(What you are asked to do) An exact copy of all the data below is needed.

== Segment start ==

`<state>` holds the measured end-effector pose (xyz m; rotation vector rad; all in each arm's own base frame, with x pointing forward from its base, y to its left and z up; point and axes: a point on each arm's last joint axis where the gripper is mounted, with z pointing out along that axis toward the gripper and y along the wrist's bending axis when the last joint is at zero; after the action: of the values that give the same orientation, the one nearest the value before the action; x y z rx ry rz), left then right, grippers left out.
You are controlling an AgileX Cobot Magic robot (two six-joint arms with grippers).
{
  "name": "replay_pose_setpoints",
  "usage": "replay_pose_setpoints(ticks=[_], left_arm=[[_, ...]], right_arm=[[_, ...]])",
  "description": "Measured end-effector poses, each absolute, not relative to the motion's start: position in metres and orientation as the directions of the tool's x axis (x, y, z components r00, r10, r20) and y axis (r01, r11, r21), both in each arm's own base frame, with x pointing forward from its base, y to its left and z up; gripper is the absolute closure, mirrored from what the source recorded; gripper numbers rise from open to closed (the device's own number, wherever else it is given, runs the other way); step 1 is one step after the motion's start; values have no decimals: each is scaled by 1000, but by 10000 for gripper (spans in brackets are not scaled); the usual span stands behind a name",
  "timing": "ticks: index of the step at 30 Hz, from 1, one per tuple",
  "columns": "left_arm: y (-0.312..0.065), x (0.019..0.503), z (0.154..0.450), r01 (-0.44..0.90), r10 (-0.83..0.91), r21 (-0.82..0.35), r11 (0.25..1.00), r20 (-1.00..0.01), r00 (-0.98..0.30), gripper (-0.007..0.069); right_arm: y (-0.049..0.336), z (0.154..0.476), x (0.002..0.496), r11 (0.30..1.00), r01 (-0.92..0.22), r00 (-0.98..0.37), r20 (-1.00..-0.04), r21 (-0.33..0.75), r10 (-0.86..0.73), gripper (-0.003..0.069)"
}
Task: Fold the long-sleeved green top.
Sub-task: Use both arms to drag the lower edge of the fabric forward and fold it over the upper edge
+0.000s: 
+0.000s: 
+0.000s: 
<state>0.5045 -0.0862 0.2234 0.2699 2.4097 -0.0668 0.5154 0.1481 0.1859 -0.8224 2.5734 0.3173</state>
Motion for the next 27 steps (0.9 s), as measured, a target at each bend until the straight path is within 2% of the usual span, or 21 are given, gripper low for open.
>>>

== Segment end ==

(Output of the task)
`<state>` holds the measured end-effector pose (xyz m; rotation vector rad; all in each arm's own base frame, with x pointing forward from its base, y to its left and z up; point and axes: a point on each arm's last joint axis where the gripper is mounted, with z pointing out along that axis toward the gripper and y along the wrist's bending axis when the last joint is at zero; after the action: of the values that give the same orientation, the one nearest the value before the action; x y z rx ry rz), left then right, grippers left out.
You are controlling an AgileX Cobot Magic robot (two six-joint arms with grippers).
{
  "name": "replay_pose_setpoints",
  "usage": "replay_pose_setpoints(ticks=[_], left_arm=[[_, ...]], right_arm=[[_, ...]])",
  "description": "Measured end-effector poses, each absolute, not relative to the motion's start: position in metres and orientation as the directions of the tool's x axis (x, y, z components r00, r10, r20) and y axis (r01, r11, r21), both in each arm's own base frame, with x pointing forward from its base, y to its left and z up; gripper is the absolute closure, mirrored from what the source recorded; gripper numbers rise from open to closed (the device's own number, wherever else it is given, runs the other way); step 1 is one step after the motion's start; values have no decimals: each is scaled by 1000, but by 10000 for gripper (spans in brackets are not scaled); the usual span stands behind a name",
  "timing": "ticks: index of the step at 30 Hz, from 1, one per tuple",
  "columns": "left_arm: y (-0.312..0.065), x (0.019..0.503), z (0.154..0.450), r01 (-0.44..0.90), r10 (-0.83..0.91), r21 (-0.82..0.35), r11 (0.25..1.00), r20 (-1.00..0.01), r00 (-0.98..0.30), gripper (-0.007..0.069); right_arm: y (-0.049..0.336), z (0.154..0.476), x (0.002..0.496), r11 (0.30..1.00), r01 (-0.92..0.22), r00 (-0.98..0.37), r20 (-1.00..-0.04), r21 (-0.33..0.75), r10 (-0.86..0.73), gripper (-0.003..0.069)"
}
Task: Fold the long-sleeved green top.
Sub-task: Use both arms to drag the lower edge of the fabric forward and fold it over the upper edge
+0.000s: 
+0.000s: 
+0.000s: 
<state>0.5045 -0.0862 0.2234 0.2699 2.4097 -0.0668 0.5154 0.1481 0.1859 -0.8224 2.5734 0.3173</state>
Motion for the next 27 steps (0.9 s), as measured, a target at each bend until the straight path is within 2% of the usual span, or 21 are given, gripper low for open.
>>>

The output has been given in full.